In the VTP, participants and clinicians work together to re-enact scenes that were meaningful in the development of the veterans’ trauma. Since David’s trauma came from a collection of memories rather than a specific incident, he came into the program searching for the happiness that almost thirty years of struggling with PTSD and alcoholism had robbed him of. “I was a really happy person, prior to these death experiences,” he says. “So we did a re-enactment, where I went back and got my happy self from my early 20’s and brought it forward into now.” David asserts, “The VTN grabbing my younger self and bringing it forward, and celebrating who that guy was and getting my head around the fact that that guy is still with me, really was the motivator that allowed me to at least start pedalling the fucking bike. Now, I’m riding the Tour de France.”
Suddenly, David felt like he was in control again.
Suddenly, David felt like he was in control again, and it was apparent in every aspect of his life. A few months after going through the VTP, he had to put his dog down, which was a heartbreaking experience. But this time, he took the things he learned at the VTN about controlling his emotions, and took the chance to respond appropriately. On the way to the vet with his wife, he wept openly with his dog in his arms. Later, he posted on Facebook about it, letting his friends and family into the grieving process. “In my past, I never would have done that,” David says. “But you know what? That’s a really fucking healthy thing to do. It works great when you respond appropriately.”

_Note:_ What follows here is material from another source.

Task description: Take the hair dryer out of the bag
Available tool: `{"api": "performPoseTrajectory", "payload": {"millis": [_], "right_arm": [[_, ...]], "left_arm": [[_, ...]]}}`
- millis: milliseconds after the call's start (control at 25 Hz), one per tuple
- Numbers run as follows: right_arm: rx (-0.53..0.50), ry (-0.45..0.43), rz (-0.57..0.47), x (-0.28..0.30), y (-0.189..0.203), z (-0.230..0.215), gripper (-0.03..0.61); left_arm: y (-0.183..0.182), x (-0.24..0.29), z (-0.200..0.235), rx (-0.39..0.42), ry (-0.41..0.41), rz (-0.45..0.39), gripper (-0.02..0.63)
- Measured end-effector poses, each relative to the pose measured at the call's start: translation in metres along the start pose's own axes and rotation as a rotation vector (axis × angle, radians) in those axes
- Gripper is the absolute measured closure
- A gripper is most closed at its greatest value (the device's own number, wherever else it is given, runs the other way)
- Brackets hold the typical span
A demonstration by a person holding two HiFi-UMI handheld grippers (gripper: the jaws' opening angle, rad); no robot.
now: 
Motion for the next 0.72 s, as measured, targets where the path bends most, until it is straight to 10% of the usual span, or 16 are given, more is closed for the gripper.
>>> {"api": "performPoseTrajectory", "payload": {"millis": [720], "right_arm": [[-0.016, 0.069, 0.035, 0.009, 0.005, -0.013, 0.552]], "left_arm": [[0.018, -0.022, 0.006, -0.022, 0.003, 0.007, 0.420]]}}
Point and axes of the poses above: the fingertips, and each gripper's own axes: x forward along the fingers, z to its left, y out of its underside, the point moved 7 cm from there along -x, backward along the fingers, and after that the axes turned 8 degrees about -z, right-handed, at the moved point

The clinicians at the VTN also worked with him to develop practical knowledge, so that he could receive support from other avenues, such as Veterans’ Affairs Canada. He got connected with a psychiatrist who diagnosed his symptoms as PTSD, and has been working with David to get him the medication he needs. He also meets with a life coach and psychologist on a regular basis, and is ready and willing to take on all sorts of new challenges. He recently started riding motorcycles with a group of other veterans; he has taken to hopping out of bed every morning and checking the weather, to see if he can ride.
In the wind
“You will find a great deal of vets with PTSD ride,” David explains. “It forces you to be absolutely present in the moment; intrusive thoughts are very hard to get into your head. You’ll notice things like temperature changes, smells, mountains, sunshine – it allows you to smell the roses, as it were. You take joy in small things, so it’s really quite healthy for people with PTSD.”

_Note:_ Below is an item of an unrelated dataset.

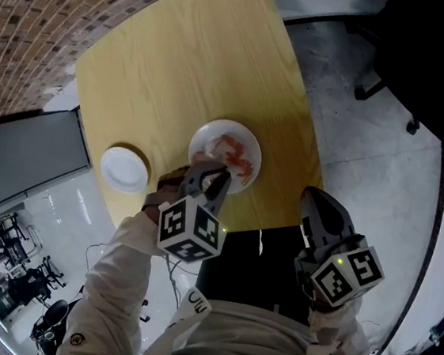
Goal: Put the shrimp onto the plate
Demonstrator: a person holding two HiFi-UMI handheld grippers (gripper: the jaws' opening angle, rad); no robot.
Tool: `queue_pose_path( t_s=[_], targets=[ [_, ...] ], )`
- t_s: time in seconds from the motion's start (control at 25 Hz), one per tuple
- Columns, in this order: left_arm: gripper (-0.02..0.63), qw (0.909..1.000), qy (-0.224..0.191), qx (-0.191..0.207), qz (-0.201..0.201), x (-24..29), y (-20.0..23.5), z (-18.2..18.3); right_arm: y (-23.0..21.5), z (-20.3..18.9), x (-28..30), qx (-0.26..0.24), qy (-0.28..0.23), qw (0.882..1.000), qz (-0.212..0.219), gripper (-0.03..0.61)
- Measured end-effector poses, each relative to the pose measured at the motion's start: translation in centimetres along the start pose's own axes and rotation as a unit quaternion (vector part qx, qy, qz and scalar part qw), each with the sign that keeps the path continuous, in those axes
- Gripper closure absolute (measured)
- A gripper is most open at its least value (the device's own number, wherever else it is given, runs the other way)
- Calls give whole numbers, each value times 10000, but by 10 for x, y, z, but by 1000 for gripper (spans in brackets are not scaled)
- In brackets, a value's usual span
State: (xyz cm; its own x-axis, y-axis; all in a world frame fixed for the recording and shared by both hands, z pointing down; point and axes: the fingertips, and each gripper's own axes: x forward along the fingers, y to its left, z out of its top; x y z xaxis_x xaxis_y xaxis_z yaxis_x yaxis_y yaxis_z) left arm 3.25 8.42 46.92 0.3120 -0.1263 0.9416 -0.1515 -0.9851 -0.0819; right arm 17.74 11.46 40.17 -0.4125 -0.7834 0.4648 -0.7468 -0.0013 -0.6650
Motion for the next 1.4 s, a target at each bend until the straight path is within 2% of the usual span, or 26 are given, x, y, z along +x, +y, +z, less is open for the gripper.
queue_pose_path(
  t_s=[0.56,1.04,1.4],
  targets=[
    [563,9997,-158,-179,45,3,0,3,1,-1,0,-28,-2,10000,-11,554],
    [561,9982,-510,-297,132,-3,8,4,21,-2,11,-159,-11,9999,-38,554],
    [563,9926,-924,-779,131,-29,21,-10,52,3,25,-410,-12,9991,-48,554]
  ],
)
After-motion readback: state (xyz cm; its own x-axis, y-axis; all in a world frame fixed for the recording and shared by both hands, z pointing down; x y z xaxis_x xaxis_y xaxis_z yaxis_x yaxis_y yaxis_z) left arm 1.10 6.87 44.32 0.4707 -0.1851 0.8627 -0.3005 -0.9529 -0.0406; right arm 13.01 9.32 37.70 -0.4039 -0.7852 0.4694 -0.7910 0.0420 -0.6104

Ultimately, David says it was the VTN that gave him his life back. After so many years living with death at the centre of his mind, now, his focus is on the life he has ahead of him. “The VTN just gave me a big shot of vitality,” he says, “like a rescue.”
Only a year and a half after nearly losing his life, David can say, “my life is in really, really good shape. And the rescue hoist that plucked me out of the water was the VTN.”
For David, the Veterans Transition Program means…
Through Therapeutic Enactment, David was able to bring his happy self from his early 20’s forward into now.
When his dog passed away, David was able to respond appropriately and let his friends and family into the grieving process.
Through his new found hobby of riding motorcycles, David now takes joy in the small things.